Risulta che essi sono più efficaci laddove sono più necessari. Forniscono cure essenziali in comunità difficili da raggiungere e che dispongono di strutture sanitarie inadeguate, contribuendo così a migliorare l’accesso alle cure. Garantiscono la continuità dei servizi sanitari essenziali durante le pandemie, forniscono preparazione alle emergenze e risposta alle sfide climatiche e sanitarie e riducono altresì la mortalità infantile nelle aree colpite da conflitti armati.
Oltre ai benefici per la salute e l’accesso alle cure, l’integrazione di questi professionisti nei sistemi sanitari è conveniente anche sotto il profilo economico in quanto i servizi da loro guidati riducono i costi per i pazienti e per i sistemi sanitari, stimolano la crescita economica attraverso il miglioramento della salute e l’aumento dell’occupazione, generando persino rendimenti.
Tale integrazione risulterebbe altresì semplice, come risulta dalle politiche di 40 paesi in ogni regione dell’Oms che hanno già istituito una forza lavoro composta da questi professionisti, stipendiata ed accreditata, utilizzando quadri normativi globali comprovati (proCHW Policy Dashboard).
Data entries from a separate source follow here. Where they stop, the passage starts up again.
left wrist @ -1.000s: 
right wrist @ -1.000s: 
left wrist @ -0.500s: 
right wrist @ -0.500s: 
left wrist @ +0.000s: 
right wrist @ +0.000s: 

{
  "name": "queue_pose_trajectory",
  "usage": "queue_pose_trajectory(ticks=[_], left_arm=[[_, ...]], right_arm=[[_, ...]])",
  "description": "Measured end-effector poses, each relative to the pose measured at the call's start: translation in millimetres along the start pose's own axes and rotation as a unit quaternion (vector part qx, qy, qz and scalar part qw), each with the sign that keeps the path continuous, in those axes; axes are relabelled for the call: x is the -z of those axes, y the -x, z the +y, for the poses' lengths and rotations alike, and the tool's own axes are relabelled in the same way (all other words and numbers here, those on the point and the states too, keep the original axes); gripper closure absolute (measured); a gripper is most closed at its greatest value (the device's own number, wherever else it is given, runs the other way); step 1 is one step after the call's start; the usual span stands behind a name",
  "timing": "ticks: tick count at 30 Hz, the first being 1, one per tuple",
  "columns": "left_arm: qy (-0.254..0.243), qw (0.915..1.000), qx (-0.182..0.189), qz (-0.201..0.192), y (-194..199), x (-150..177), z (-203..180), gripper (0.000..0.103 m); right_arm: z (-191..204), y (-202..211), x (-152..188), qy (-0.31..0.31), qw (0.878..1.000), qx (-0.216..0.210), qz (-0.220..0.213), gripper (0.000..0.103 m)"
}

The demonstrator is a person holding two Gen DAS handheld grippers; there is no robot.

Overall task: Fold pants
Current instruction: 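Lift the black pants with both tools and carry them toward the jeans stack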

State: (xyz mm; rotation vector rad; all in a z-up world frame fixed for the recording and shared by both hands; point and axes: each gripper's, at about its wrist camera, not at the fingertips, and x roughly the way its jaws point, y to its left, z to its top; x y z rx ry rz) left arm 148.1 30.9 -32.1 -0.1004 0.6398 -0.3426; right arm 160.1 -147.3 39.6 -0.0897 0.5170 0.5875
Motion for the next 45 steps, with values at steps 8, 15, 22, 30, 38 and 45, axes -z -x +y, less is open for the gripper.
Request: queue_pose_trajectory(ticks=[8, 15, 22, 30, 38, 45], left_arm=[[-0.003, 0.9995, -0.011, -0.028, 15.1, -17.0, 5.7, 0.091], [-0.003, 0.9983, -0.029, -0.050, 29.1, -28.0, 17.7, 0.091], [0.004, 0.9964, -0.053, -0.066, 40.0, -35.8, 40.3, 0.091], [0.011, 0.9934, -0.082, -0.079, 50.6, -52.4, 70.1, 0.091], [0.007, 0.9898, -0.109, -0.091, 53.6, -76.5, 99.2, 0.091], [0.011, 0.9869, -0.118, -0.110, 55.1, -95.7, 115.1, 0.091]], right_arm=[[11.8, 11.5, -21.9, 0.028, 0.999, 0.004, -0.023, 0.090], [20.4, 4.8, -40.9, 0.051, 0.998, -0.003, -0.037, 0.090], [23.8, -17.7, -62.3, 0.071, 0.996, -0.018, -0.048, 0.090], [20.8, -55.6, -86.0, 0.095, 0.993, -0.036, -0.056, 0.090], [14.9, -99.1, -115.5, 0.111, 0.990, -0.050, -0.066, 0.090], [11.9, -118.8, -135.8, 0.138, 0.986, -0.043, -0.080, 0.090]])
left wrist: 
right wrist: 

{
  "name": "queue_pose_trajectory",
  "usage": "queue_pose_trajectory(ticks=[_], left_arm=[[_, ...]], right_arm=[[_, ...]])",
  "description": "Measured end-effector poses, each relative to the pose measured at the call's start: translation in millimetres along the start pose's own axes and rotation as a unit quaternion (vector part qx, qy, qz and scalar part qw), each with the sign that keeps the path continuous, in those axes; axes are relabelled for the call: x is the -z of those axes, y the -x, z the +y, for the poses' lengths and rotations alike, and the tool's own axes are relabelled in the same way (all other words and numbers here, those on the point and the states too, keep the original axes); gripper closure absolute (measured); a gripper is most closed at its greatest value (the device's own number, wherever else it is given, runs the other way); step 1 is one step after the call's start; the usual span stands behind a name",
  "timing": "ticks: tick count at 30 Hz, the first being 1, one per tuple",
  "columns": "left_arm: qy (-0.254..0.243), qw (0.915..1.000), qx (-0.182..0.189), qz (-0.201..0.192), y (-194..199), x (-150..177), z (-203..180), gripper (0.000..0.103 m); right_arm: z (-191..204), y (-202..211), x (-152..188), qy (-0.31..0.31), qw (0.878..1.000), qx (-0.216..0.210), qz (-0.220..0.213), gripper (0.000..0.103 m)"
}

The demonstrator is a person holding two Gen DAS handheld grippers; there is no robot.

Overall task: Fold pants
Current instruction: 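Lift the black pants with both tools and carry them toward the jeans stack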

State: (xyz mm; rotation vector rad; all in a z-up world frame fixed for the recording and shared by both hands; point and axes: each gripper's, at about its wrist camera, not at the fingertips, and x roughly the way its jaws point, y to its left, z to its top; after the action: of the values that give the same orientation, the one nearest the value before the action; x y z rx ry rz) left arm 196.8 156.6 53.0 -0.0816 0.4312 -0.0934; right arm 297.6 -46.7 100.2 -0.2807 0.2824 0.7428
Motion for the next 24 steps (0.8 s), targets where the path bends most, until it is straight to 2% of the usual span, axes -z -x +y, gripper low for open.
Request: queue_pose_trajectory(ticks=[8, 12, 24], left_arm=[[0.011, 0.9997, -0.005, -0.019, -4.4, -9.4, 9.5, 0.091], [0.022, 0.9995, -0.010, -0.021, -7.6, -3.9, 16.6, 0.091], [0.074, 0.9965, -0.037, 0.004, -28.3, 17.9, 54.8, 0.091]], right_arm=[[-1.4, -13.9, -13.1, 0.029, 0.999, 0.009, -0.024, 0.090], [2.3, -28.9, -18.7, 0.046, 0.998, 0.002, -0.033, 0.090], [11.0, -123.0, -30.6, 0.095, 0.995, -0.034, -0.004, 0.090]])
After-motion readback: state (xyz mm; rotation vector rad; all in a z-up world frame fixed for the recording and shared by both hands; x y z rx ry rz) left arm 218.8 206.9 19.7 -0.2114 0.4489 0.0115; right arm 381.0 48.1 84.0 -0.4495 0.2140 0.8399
Casi di studio transnazionali dimostrano che tali riforme sono fattibili e realizzabili ma occorre coltivare la volontà politica attraverso decise azioni di governo.
Di fronte a crisi economiche, instabilità politica, cambiamenti climatici, conflitti armati e rischi di pandemia, investire sugli operatori sanitari delle comunità rappresenta pertanto una decisione strategica, poiché le evidenze hanno dimostrato quanto in un contesto di policrisi essi sappiano fornire risultati ad alto impatto e convenienti, anche nei periodi più difficili.
Questa implementazione rappresenta quindi un’occasione per rafforzare i sistemi sanitari per le generazioni future, rendendoli più sostenibili. Secondo l’Oms la copertura sanitaria universale rimarrà irraggiungibile fintanto che i governi non investiranno adeguatamente nella protezione delle persone, soprattutto delle più vulnerabili colpite dall’impoverimento della spesa sanitaria.
Occorre mettere in atto misure di protezione finanziaria che garantiscano che le persone non cadano in povertà a causa del pagamento di tasca propria delle spese sanitarie da sostenere per curarsi o prendersi cura della propria salute sin dalla prevenzione. Popolazioni più sane, creano comunità più resilienti, produttive, pacifiche e prospere
, ammonisce l’Oms denunciando che tale protezione si è andata invece progressivamente deteriorando negli ultimi 20 anni.